_Prompt_
Beginning with the opening line, restate the following material exactly, up through the line that contains "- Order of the".

_Records to process_

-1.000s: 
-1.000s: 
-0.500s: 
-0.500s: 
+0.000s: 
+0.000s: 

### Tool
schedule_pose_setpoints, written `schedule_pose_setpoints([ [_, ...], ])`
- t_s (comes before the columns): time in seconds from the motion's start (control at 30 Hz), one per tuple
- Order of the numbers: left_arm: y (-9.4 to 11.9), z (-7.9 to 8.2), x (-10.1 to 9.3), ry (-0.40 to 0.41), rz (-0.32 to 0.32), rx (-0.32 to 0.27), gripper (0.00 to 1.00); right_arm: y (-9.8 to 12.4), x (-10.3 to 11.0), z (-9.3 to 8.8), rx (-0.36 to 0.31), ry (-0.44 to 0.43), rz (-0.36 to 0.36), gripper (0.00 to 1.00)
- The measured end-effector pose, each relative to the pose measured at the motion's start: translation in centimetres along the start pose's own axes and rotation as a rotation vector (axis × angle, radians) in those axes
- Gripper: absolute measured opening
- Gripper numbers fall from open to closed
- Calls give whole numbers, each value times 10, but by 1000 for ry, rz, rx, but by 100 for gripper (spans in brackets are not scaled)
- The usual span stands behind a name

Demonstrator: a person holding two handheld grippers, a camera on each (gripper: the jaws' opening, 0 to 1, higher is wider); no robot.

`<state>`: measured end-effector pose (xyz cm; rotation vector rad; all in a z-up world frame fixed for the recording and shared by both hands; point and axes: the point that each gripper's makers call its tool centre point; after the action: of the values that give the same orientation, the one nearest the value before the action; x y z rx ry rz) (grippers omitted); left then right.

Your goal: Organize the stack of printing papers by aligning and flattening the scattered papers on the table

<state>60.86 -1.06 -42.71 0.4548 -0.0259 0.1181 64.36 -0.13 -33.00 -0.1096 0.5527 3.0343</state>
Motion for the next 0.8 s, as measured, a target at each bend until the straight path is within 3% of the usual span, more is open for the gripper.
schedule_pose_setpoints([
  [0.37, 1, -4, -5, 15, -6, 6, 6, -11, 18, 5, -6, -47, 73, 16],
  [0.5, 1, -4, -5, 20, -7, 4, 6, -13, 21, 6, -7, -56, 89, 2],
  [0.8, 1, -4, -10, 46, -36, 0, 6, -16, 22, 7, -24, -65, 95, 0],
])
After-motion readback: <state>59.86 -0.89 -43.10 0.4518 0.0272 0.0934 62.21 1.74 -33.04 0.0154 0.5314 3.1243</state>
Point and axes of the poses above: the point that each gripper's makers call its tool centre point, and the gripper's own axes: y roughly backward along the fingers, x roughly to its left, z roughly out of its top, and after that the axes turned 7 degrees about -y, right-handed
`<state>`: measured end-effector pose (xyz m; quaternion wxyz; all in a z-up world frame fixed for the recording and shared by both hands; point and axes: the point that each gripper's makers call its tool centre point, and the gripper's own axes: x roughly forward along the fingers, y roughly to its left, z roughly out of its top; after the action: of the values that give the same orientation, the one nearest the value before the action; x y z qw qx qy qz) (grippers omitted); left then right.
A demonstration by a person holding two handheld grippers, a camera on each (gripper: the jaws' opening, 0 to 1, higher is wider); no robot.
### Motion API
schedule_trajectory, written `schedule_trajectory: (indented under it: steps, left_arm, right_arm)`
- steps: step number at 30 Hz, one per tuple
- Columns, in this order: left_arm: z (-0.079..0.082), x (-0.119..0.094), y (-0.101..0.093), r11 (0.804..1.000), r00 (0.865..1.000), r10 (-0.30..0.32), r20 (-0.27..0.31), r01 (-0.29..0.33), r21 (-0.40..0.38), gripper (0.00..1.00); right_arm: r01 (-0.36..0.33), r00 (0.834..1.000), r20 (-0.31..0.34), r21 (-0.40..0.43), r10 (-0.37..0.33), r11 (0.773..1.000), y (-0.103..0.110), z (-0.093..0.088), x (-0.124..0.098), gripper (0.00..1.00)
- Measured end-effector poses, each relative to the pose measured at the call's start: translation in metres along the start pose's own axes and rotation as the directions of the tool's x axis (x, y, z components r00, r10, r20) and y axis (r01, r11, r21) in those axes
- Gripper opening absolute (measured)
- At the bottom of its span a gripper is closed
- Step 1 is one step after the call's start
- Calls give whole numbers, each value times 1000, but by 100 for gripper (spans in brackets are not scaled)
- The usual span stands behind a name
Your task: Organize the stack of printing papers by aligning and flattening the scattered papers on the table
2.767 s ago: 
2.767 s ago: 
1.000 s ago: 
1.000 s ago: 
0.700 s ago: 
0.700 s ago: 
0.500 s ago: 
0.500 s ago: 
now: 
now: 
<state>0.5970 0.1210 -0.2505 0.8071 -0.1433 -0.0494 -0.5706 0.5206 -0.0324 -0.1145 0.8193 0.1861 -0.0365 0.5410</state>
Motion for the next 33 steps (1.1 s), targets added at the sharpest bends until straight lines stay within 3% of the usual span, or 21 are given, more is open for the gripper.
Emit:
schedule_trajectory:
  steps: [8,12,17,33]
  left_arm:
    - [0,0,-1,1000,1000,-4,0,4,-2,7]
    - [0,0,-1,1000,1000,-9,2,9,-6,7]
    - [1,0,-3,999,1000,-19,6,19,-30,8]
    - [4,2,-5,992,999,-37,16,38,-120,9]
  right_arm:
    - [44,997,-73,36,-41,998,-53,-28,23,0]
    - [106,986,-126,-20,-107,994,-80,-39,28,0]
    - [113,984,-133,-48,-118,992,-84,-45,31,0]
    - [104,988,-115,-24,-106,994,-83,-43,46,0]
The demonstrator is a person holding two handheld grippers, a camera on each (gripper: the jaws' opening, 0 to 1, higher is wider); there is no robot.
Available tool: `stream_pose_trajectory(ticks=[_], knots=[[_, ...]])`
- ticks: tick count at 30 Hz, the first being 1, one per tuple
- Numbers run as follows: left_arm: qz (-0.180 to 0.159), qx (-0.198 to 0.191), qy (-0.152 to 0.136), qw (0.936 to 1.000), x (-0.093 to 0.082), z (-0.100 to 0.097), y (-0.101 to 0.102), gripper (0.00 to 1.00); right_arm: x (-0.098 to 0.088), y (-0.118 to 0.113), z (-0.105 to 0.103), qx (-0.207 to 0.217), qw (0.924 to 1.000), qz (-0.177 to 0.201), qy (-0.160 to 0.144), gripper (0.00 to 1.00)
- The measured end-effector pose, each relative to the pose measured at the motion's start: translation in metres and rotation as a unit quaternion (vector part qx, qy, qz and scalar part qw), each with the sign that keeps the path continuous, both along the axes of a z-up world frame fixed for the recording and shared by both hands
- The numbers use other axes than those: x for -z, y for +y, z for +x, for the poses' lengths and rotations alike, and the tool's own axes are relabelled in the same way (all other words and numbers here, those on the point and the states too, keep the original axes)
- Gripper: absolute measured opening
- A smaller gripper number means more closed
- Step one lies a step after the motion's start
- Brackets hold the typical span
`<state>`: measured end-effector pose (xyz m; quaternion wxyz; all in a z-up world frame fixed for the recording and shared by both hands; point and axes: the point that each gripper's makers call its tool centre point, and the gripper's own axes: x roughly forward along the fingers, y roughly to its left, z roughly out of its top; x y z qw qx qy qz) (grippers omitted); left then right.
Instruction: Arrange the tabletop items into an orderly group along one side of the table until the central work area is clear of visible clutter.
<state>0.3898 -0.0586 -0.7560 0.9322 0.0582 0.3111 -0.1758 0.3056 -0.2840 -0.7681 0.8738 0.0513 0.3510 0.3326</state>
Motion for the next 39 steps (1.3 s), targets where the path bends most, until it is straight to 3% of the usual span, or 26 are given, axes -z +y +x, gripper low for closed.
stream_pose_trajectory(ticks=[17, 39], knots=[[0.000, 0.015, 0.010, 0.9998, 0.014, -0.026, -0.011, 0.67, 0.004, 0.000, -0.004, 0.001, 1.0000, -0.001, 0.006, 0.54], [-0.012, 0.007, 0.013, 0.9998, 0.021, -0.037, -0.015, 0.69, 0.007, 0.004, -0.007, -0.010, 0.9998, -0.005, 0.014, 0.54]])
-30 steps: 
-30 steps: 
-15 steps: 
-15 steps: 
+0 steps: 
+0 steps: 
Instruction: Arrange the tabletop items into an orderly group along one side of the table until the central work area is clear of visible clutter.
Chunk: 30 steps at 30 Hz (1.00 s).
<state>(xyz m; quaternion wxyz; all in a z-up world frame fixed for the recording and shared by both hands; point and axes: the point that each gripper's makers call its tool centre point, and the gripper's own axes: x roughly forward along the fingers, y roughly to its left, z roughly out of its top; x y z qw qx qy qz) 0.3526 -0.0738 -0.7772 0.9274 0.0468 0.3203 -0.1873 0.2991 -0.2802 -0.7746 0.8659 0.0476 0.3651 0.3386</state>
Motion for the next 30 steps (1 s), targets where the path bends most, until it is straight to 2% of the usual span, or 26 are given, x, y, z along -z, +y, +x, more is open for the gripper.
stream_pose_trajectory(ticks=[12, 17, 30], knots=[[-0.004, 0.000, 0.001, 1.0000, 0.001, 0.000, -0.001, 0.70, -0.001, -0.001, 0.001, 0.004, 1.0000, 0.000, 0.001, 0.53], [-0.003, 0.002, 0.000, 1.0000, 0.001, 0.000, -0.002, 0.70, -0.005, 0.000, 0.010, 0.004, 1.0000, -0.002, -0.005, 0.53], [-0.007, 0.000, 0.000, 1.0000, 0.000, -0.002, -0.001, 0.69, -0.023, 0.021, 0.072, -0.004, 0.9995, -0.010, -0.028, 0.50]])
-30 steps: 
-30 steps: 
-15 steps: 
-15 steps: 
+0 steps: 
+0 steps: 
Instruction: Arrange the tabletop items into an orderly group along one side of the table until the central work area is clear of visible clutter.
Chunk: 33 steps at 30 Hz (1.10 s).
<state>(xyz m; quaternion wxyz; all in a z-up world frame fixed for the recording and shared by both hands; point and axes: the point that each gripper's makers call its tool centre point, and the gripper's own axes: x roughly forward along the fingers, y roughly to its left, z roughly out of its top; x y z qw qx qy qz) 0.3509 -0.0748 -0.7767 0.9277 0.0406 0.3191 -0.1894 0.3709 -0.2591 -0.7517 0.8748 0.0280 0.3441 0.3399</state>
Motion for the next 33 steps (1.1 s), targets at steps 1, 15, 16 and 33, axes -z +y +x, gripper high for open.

_Your solution_
-1.000s: 
-1.000s: 
-0.500s: 
-0.500s: 
+0.000s: 
+0.000s: 

### Tool
schedule_pose_setpoints, written `schedule_pose_setpoints([ [_, ...], ])`
- t_s (comes before the columns): time in seconds from the motion's start (control at 30 Hz), one per tuple
- Order of the numbers: left_arm: y (-9.4 to 11.9), z (-7.9 to 8.2), x (-10.1 to 9.3), ry (-0.40 to 0.41), rz (-0.32 to 0.32), rx (-0.32 to 0.27), gripper (0.00 to 1.00); right_arm: y (-9.8 to 12.4), x (-10.3 to 11.0), z (-9.3 to 8.8), rx (-0.36 to 0.31), ry (-0.44 to 0.43), rz (-0.36 to 0.36), gripper (0.00 to 1.00)

For this exercise, nothing further remains.